Editor’s Note: This is taken from the story “25 Unusual Man-Made Places,” which appeared in the March/April 2010 issue of South Dakota Magazine. To order a copy or to subscribe, call 800-456-5117.

You can call Big Bat’s in Pine Ridge a convenience store, but it’s the closest thing to a mall you’ll find in Indian Country. There’s gas, oil and junk food — all convenience store staples — but also a huge dining room where real meals are served three times a day, with art by Lakota artists like Donald Montileaux. Murals tell important Lakota stories. There’s the White Buffalo Calf Woman, ancestral twins fathered by an eagle, the acquisition of the horse and the evolution of pow wows.

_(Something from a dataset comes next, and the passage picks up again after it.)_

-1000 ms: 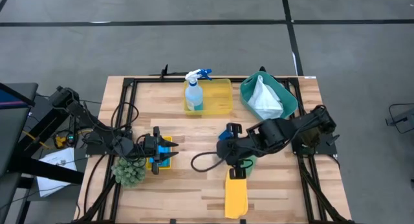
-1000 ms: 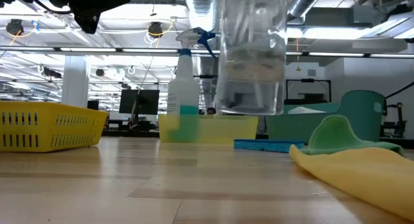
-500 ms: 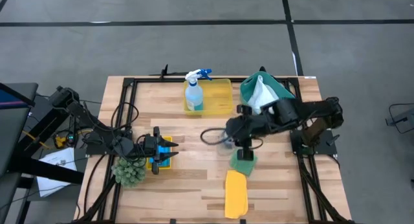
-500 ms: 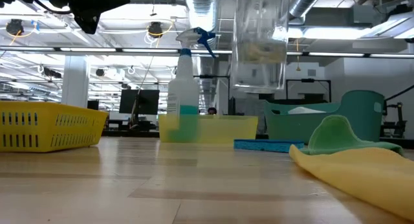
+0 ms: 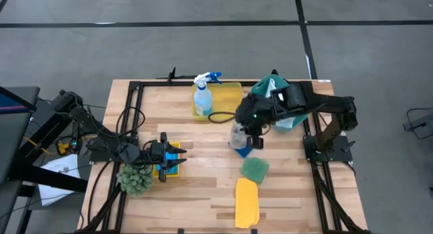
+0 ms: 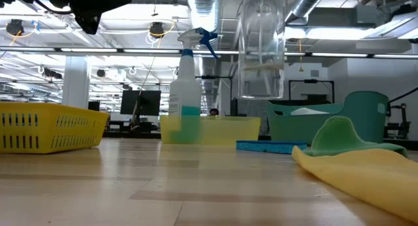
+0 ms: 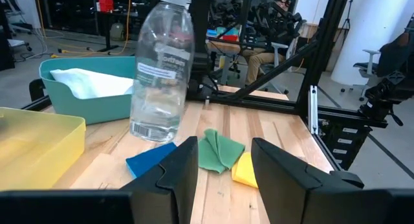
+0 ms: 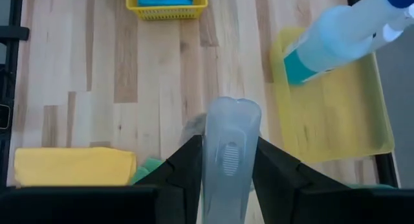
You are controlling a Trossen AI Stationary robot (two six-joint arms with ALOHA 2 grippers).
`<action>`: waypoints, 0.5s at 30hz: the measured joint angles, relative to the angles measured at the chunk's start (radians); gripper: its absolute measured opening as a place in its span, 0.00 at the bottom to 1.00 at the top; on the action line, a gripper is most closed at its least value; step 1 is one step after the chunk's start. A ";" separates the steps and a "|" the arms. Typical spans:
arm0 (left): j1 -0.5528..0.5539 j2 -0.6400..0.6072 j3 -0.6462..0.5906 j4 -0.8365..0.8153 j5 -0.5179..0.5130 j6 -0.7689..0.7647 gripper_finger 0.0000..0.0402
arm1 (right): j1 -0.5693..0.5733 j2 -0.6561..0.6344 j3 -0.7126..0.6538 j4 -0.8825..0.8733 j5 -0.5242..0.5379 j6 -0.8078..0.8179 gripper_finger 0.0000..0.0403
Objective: Pick & Place Kitchen Items
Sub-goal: Put the transparent spray bottle into the top yellow bin
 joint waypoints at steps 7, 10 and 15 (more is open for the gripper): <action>0.000 0.000 0.000 0.000 0.000 0.000 0.35 | -0.094 -0.014 0.000 0.003 -0.064 -0.071 0.27; 0.000 0.000 0.000 0.000 0.000 0.000 0.35 | -0.130 -0.024 0.000 0.002 -0.068 -0.089 0.27; 0.000 0.000 0.000 0.000 0.000 0.000 0.35 | -0.189 -0.037 0.000 0.012 -0.085 -0.127 0.27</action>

Bat and Patty Pourier opened the store in 1990. Fire destroyed Bat’s in 2001, but the Pouriers invested $1 million and rebuilt the grandest convenience store in South Dakota.

When Bernie Hunhoff visited with Bat and Patty in 1994, Bat mentioned how his Lakota heritage had helped him as an entrepreneur.”It can be a road map to a new end. We come from a warrior culture and I am a warrior, but I do it in my business. I am learning the concepts of business management and the economy is my battle field.”

Bat and Patty have since retired, but their son Tye and other members of the Pourier family are keeping the Pine Ridge hot spot in operation. Big Bat’s is located in the center of Pine Ridge at the intersection of Hwys. 18 and 407, and the Pouriers have opened other stores in Hot Springs, Chadron and Scottsbluff.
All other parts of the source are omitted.